J.B. Spins

Jazz, film, and improvised culture.

Monday, July 16, 2018

Fantasia ’18: Aragne—Sign of Vermillion


According to this film’s mythology, people once believed “insects that affected our subconscious lived inside us”—sort of like Scientology, but not as creepy. Unfortunately for Rin, there might be something to that superstition. In fact, it might be part of the perfect storm of bad karma she must weather in Saku Sakamoto’s short-in-length, but long on weirdness Aragne: Sign of Vermillion (trailer here), which premiered during the 2018 Fantasia International Film Festival.

Poor Rin has a lot more to worry about than just her university exams. She was duped into renting a flat in a truly sinister apartment building. In addition to horrendous Feng Shui, it just might be built over something horrific. As if that were not enough, the neighborhood is also being stalked by a serial killer, who arranges his victims in a highly ritualistic manner. Rather ominously, there were earlier cases of his MO, dating back decades.

Aragne is a wildly eerie film, but we wish Sakamoto had developed the insidiously intriguing backstory more before lighting off into a maelstrom of woo-woo spectacle. Sakamoto did digital effects for Mamoru Ishii’s Ghost in the Shell 2: Innocence, so it is not surprisingly that we can see a bit of visual kinship between the two films. Sakamoro crafts some wild imagery as well as some extraordinarily atmospheric set pieces. It just seems like he rushes the film too much, because he also created some genuinely inventive narrative elements.

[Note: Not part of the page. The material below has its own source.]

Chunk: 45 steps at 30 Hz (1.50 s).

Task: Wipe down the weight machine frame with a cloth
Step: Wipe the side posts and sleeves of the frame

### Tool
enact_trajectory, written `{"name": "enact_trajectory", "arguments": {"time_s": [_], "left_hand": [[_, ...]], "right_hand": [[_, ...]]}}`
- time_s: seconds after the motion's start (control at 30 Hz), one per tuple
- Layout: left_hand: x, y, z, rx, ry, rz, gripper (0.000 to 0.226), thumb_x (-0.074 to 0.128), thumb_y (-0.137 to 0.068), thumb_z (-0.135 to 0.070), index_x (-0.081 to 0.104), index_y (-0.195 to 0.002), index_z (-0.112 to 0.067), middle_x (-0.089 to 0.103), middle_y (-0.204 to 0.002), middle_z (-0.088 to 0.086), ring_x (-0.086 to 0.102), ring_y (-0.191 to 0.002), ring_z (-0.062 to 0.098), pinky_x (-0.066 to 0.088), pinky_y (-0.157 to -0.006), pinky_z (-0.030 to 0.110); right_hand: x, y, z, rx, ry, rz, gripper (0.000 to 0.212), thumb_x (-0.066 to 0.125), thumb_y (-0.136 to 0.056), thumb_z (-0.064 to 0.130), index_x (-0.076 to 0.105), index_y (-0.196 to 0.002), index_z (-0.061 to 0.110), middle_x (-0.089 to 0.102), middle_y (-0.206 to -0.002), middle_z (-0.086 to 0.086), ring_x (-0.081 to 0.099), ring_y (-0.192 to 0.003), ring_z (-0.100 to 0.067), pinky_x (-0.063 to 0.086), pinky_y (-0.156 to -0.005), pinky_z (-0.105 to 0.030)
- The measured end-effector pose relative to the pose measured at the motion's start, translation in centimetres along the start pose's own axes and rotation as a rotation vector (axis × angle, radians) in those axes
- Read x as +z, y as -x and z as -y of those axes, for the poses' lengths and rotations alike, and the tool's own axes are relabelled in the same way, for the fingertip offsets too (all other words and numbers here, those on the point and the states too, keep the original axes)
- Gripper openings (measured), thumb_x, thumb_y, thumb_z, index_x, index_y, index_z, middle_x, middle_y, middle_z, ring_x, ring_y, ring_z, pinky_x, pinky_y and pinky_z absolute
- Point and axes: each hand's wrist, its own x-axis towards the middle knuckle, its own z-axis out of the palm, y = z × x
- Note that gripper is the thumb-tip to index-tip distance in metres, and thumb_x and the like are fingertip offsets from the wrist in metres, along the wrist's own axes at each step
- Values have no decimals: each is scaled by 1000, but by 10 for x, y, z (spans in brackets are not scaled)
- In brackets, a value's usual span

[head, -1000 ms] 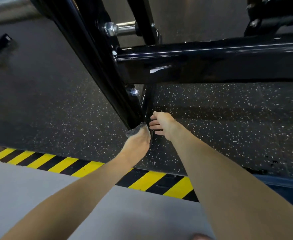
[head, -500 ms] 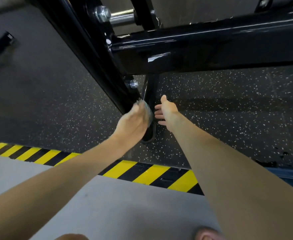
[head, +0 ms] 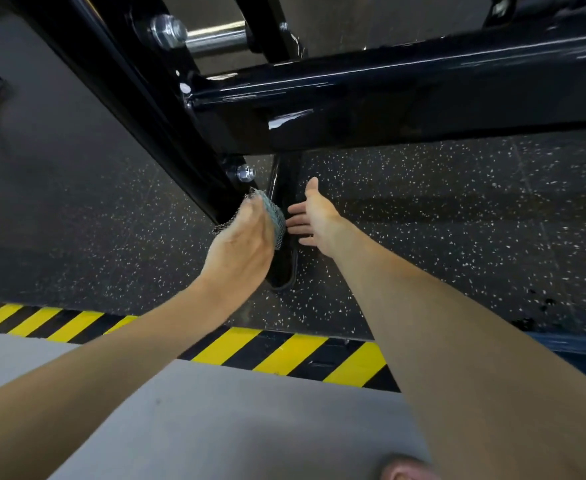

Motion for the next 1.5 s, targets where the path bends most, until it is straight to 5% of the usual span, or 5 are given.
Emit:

Still, the artistry that went into this film is immediately apparent. He particularly capitalizes on the grotesque nature of the insects to give the film a uniquely textured feel. It is not just style, there are plenty of inventive narrative elements—we just wish there had been more time to explore them. (You won’t hear us say a film should be longer very often, so savor the moment).

Of course, it could very well have been a factor of budget constraints. The fact that Sakamoto independently produced such an ambitious and aesthetically distinctive film is quite a feat. Real animation fans will surely appreciate the accomplishment. Recommended for horror and anime connoisseurs, Aragne: Sign of Vermillion screened as part of this year’s Fantasia, up north.